Signatec has announced the launch of the PDA16 high-speed digitiser, an advanced wideband and high dynamic range A/D board with FPGA processing.
The PDA16 is designed to meet demanding high-speed data acquisition, signal data recording and real-time FPGA processing applications.
It leverages the processing performance of Xilinx Virtex FPGAs with embedded PowerPC processors.
As a Xilinx Alliance Programme partner, Signatec can create customised development tools for users to perform real-time processing on digitised, high-speed, high-resolution signal data.
The PDA16 has 512MB of on-board memory configured as a large FIFO and a 64-bit PCI-X bus.
It can sustain up to two channels recording at 160msps per channel and transfer the digitised and/or processed data to PC disk storage at rates up to 640MB/s without any break in the analogue record.
The PDA16's ultra-wide bandwidth capacity of up to 500 MHz allows users to accurately capture frequencies in baseband or in much higher-order Nyquist zones using under-sampling techniques.
The PDA16 comes with either a Virtex-4 FX20 (one immersed IBM PowerPC 405 processor) or an FX60 FPGA (two immersed IBM PowerPC 405 processors).
Using the Virtex-4 FX FPGA's auxiliary processor unit (APU) controller, designers can simplify the integration of hardware accelerators and coprocessors.
The Virtex-4 FPGAs also come equipped with 12 to 16 RocketIO serial transceivers, each providing 622Mbps to 6.5 Gbps, full duplex operation.
The PDA16 was designed to maximise the quality of captured signals in terms of signal-to-noise ratio (SNR) and spurious-free dynamic range (SFDR) over a wide frequency range.
When utilising the transformer-coupled inputs to the ADC, 100 dB SFDR performance levels for input frequencies over 100 MHz are obtainable and most input frequencies from 5 MHz to 200 MHz are 87 dB or better for SFDR.

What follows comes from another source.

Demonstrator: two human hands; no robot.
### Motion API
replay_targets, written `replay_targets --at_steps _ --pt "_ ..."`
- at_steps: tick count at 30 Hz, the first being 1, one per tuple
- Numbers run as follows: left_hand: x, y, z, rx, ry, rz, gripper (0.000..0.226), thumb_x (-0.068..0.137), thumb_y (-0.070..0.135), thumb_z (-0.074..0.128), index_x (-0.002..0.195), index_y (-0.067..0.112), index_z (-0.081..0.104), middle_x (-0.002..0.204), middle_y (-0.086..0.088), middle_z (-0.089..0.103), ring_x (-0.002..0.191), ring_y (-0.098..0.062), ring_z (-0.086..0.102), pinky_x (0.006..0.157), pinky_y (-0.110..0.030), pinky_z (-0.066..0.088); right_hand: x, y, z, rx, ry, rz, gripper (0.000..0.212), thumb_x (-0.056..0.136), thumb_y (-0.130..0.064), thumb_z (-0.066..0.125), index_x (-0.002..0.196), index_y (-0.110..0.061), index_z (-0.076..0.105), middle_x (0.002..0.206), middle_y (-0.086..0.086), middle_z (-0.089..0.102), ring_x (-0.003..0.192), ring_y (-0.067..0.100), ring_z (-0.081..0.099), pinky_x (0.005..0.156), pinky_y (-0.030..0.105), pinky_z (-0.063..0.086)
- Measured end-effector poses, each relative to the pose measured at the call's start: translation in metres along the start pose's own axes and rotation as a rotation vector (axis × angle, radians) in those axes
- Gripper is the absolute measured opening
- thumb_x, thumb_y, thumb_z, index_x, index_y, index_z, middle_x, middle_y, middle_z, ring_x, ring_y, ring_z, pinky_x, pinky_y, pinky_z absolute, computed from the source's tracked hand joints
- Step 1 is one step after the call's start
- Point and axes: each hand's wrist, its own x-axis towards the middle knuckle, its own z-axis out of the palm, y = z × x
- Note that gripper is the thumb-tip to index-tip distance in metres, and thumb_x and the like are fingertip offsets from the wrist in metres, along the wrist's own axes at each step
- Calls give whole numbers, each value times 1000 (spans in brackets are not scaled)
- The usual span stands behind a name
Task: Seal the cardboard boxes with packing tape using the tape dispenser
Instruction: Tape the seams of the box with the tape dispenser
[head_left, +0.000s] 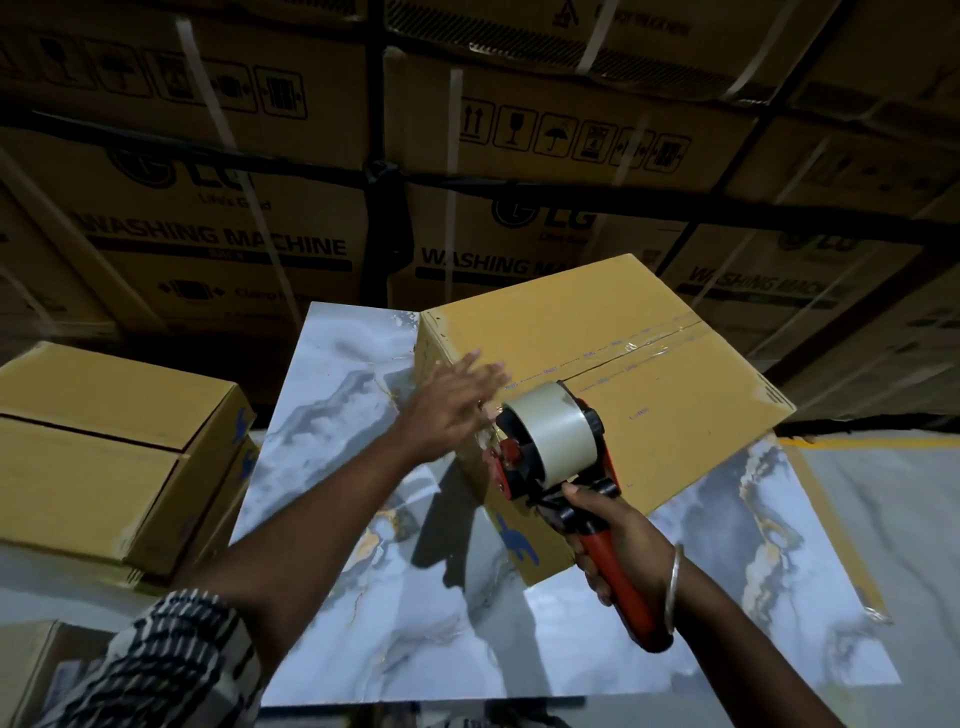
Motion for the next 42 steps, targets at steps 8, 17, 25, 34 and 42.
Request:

The PDA16 offers users an accurate synthesised clock to tune ADC sampling rates to any clock up to 125 MHz, and most other frequencies up to 160 MHz.
This frequency selection flexibility comes at no cost to the acquisition clock quality/performance when locked to either the onboard 10 MHz, 5 PPM reference clock or to an externally provided 10 MHz reference clock.
In addition to the onboard clock capabilities, the ADC may also be clocked from an external clock source.
Up to four PDA16 boards may be interconnected in the standard master/slave configuration via a ribbon cable that connects at the top of the board.
In this configuration, the clock and trigger signals from the master board drives the slave boards so that data sampling on all boards occurs simultaneously.
Greater synchronisation and scalability can be achieved with separate clock/trigger board modules that expand the synchronised clock and trigger signals to much higher counts allowing for up to 64-board systems.